Output word for word the lines from the one with "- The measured" to the final line of the data, both ends included, but skip the pictures.

--

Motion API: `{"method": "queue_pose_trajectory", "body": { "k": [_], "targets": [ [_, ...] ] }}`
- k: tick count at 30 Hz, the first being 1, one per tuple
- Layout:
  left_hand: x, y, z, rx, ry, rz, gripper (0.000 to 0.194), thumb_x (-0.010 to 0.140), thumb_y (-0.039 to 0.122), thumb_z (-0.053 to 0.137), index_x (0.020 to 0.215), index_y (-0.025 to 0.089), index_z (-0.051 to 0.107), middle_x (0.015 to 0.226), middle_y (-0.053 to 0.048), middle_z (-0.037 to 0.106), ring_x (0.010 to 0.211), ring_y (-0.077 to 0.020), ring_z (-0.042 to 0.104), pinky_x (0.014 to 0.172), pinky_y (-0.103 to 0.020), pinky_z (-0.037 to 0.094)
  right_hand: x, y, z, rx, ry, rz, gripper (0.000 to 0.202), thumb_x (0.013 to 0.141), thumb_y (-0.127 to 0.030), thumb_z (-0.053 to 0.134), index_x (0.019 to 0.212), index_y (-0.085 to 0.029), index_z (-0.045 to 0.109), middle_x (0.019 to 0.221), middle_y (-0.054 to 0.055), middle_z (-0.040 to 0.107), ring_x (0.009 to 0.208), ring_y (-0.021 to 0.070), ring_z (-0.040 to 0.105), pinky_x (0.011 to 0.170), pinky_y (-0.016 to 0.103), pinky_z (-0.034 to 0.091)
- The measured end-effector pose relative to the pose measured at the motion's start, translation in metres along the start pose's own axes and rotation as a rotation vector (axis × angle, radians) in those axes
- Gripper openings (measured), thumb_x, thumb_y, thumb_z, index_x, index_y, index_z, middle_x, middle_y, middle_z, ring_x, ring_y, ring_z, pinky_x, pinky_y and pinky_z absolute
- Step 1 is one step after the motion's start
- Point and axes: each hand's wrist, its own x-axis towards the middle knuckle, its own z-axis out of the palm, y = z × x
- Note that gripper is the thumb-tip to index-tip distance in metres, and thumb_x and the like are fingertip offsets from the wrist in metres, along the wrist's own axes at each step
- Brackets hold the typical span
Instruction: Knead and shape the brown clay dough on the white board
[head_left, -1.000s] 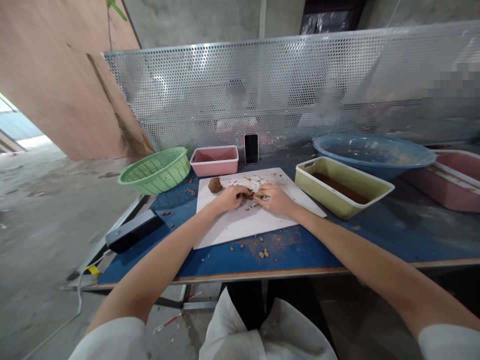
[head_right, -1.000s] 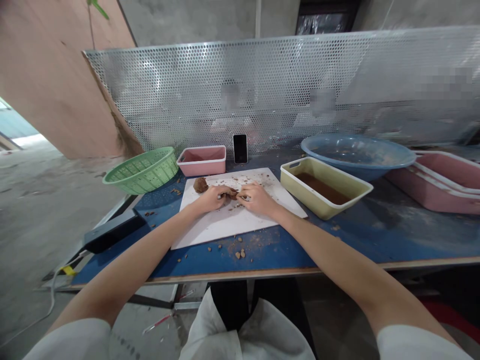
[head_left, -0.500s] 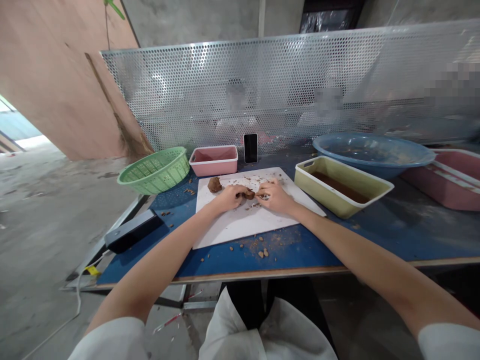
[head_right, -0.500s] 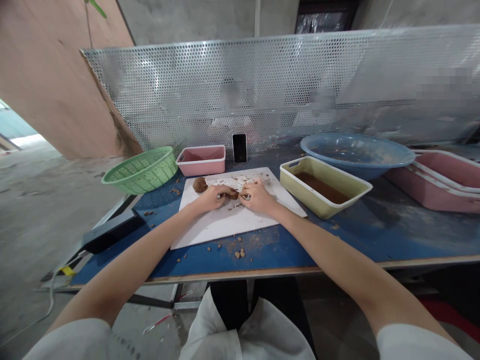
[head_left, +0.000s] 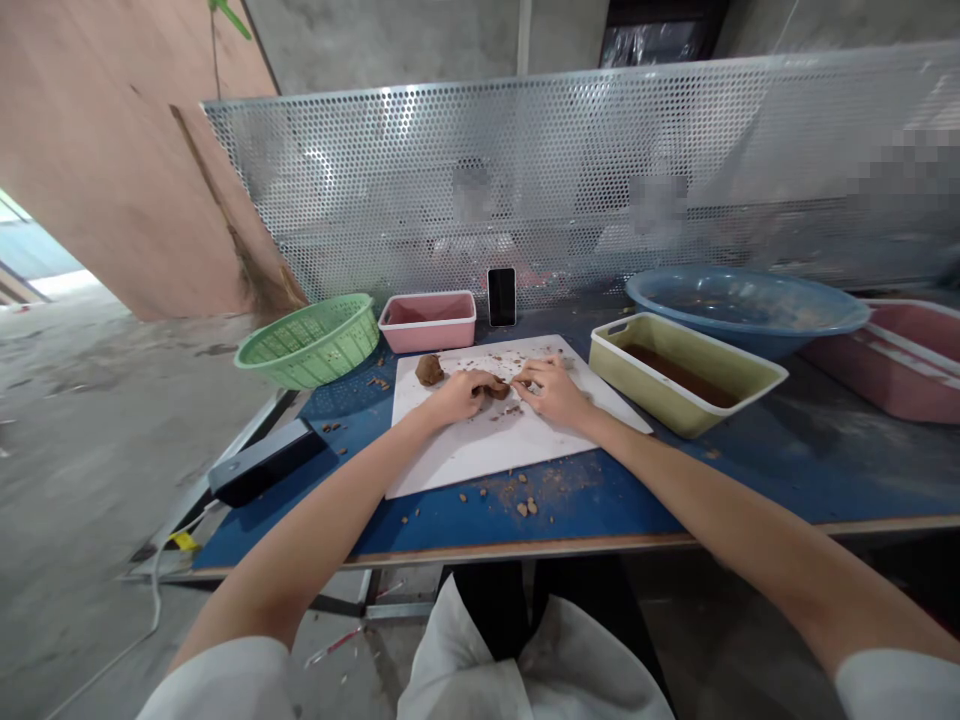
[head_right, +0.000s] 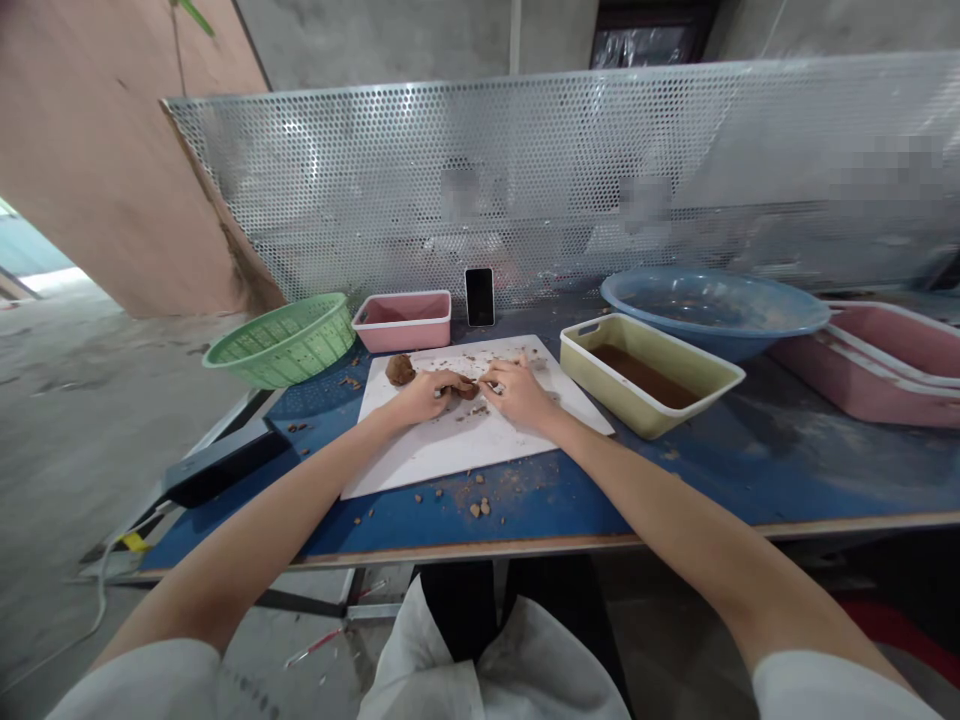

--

**Written response**
- The measured end-effector pose relative to the pose measured at the motion's start, translation in metres along the start pose's own axes and rotation as a rotation vector (axis × angle, radians) in those axes
- Gripper openings (measured), thumb_x, thumb_y, thumb_z, index_x, index_y, index_z, middle_x, middle_y, middle_z, ring_x, ring_y, ring_z, pinky_x, pinky_y and pinky_z absolute
- Step 1 is one step after the motion's start
- Point and axes: each hand's wrist, its own x-axis towards the middle knuckle, its own z-axis out of the palm, y = z × x
- Note that gripper is the thumb-tip to index-tip distance in metres, and thumb_x and the like are fingertip offsets from the wrist in metres, along the wrist's own axes at each step
- Brackets hold the typical span
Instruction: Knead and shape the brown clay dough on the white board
[head_left, -1.000s] 
[head_right, -1.000s] 
[head_left, -0.500s] 
[head_right, -0.500s] 
[head_left, +0.000s] 
[head_right, +0.000s] 

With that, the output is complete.